» Stored dataset items
::::

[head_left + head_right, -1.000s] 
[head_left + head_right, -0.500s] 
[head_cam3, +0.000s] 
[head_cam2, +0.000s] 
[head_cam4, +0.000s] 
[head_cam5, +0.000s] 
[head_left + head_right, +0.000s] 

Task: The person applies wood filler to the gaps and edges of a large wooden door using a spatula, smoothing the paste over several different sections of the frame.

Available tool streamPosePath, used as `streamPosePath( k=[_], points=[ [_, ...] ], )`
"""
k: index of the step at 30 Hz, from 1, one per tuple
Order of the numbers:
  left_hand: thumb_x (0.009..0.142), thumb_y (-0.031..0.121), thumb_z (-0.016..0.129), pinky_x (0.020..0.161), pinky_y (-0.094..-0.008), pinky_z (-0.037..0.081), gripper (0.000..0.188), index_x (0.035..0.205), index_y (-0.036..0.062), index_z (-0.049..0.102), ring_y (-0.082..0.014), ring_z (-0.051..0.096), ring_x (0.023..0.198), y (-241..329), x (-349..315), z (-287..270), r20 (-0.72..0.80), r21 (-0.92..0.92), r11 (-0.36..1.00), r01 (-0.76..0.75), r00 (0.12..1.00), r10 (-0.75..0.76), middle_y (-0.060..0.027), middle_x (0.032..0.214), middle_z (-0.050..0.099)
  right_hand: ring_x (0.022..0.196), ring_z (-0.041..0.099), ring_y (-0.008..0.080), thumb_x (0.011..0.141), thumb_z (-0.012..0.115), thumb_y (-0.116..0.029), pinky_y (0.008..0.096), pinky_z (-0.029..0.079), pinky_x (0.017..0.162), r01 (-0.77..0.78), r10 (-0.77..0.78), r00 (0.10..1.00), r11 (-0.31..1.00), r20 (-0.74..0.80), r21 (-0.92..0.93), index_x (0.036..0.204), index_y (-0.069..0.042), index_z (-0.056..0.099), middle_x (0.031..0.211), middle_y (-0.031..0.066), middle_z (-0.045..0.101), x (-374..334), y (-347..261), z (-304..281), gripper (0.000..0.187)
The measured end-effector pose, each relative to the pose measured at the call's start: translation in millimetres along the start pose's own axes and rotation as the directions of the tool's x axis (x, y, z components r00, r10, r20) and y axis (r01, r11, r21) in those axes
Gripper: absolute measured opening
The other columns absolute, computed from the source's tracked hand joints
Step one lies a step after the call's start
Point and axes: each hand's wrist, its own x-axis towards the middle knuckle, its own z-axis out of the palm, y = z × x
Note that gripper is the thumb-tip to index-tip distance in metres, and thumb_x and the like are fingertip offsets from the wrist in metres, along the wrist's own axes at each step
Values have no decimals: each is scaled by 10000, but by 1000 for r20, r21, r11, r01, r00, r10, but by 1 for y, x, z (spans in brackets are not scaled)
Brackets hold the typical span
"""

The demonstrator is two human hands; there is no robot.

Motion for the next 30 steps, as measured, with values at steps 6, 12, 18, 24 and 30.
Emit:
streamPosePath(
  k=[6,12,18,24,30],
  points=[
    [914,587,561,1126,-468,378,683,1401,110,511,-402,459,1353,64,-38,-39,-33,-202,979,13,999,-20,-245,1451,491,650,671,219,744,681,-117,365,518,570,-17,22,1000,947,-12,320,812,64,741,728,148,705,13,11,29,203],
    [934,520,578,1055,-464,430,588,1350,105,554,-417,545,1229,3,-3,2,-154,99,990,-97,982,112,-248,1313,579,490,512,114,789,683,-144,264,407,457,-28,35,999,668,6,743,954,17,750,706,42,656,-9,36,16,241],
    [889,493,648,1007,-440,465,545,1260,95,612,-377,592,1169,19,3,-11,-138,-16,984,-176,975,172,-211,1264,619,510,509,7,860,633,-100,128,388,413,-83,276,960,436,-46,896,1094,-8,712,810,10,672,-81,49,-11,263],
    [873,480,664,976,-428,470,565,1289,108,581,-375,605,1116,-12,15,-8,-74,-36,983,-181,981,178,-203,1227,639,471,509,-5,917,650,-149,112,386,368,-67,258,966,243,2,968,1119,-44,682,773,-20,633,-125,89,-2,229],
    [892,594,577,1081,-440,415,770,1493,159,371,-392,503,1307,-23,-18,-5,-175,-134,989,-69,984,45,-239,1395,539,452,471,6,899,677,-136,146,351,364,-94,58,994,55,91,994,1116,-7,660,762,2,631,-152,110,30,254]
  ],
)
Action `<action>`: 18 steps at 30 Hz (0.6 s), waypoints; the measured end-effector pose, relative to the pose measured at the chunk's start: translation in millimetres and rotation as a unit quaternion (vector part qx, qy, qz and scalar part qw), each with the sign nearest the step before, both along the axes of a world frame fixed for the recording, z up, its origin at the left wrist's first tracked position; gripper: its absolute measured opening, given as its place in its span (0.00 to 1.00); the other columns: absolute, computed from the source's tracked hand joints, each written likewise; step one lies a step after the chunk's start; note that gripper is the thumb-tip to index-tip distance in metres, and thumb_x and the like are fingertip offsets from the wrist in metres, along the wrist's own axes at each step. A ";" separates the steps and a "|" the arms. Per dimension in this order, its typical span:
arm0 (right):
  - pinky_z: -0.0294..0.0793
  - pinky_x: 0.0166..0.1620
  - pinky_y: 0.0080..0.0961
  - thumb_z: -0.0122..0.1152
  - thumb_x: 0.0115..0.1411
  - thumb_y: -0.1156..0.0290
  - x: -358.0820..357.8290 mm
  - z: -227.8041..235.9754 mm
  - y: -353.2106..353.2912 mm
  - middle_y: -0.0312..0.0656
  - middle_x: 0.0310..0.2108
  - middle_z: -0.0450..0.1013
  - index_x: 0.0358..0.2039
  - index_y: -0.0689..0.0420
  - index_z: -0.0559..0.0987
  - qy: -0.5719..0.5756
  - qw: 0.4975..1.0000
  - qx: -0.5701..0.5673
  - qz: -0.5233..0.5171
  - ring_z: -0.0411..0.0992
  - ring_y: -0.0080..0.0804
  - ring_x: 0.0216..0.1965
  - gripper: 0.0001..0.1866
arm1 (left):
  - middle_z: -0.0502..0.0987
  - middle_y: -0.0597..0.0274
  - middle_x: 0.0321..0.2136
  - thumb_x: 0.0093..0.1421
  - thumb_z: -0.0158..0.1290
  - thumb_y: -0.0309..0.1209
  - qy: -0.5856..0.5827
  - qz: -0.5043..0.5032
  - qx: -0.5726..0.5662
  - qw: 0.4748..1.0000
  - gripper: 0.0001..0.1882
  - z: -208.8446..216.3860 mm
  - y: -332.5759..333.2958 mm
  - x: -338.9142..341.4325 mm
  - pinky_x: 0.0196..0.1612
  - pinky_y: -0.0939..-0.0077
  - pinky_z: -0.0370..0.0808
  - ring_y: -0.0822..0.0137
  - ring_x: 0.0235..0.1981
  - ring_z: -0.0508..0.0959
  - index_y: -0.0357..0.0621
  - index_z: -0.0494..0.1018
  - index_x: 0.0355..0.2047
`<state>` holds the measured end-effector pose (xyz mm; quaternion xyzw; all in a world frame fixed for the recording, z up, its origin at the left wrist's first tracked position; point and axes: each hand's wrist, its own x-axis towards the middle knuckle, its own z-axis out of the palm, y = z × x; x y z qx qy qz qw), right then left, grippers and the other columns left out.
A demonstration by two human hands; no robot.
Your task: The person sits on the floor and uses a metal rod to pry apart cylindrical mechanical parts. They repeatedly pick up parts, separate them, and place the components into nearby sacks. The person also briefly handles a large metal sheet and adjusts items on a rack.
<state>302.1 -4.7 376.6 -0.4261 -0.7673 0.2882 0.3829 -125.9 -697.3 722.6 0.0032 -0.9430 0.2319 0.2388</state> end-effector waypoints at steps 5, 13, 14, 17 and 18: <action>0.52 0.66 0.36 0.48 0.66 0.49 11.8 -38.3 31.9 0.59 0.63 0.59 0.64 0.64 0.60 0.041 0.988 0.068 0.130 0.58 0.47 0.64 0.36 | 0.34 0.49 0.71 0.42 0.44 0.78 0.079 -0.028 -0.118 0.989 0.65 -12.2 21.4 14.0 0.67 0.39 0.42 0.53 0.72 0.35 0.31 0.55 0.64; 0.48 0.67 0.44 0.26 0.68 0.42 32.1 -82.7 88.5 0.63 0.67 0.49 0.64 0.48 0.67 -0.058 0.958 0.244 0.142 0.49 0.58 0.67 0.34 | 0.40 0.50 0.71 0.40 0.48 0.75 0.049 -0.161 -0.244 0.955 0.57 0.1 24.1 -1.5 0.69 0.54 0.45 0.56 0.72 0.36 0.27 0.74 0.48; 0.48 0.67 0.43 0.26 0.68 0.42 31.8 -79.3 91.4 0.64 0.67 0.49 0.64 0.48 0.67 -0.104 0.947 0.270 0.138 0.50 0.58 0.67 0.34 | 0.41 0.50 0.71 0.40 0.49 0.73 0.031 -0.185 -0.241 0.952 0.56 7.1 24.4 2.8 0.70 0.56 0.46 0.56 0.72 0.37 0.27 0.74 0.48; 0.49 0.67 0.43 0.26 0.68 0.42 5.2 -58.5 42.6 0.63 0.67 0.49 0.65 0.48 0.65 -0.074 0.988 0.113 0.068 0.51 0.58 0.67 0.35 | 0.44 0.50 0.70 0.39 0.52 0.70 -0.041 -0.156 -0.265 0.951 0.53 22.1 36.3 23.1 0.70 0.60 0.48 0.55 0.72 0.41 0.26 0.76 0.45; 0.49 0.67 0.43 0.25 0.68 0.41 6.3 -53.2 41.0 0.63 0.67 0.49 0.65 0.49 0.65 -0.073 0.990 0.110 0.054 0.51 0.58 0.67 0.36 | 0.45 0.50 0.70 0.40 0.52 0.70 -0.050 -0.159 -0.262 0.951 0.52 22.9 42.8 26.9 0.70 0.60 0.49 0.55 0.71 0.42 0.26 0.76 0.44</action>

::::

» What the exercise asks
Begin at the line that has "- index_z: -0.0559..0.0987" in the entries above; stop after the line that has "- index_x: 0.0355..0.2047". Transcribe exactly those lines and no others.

» Result of the task
  - index_z: -0.0559..0.0987
  - qy: -0.5719..0.5756
  - qw: 0.4975..1.0000
  - qx: -0.5701..0.5673
  - qz: -0.5233..0.5171
  - ring_z: -0.0411..0.0992
  - ring_y: -0.0080..0.0804
  - ring_x: 0.0216..0.1965
  - gripper: 0.0001..0.1866
arm1 (left):
  - middle_z: -0.0502..0.0987
  - middle_y: -0.0597..0.0274
  - middle_x: 0.0321..0.2136
  - thumb_x: 0.0093..0.1421
  - thumb_z: -0.0158..0.1290
  - thumb_y: -0.0309..0.1209
  - qy: -0.5856..0.5827
  - qz: -0.5043..0.5032
  - qx: -0.5726..0.5662
  - qw: 0.4748..1.0000
  - gripper: 0.0001..0.1882
  - z: -208.8446..216.3860 mm
  - y: -332.5759..333.2958 mm
  - x: -338.9142..341.4325 mm
  - pinky_x: 0.0196..0.1612
  - pinky_y: -0.0939..-0.0077
  - pinky_z: -0.0370..0.0808
  - ring_y: -0.0822..0.0137
  - ring_x: 0.0235..0.1981
  - ring_z: -0.0508..0.0959
  - index_y: -0.0357..0.0621
  - index_z: -0.0494..0.1018
  - index_x: 0.0355..0.2047

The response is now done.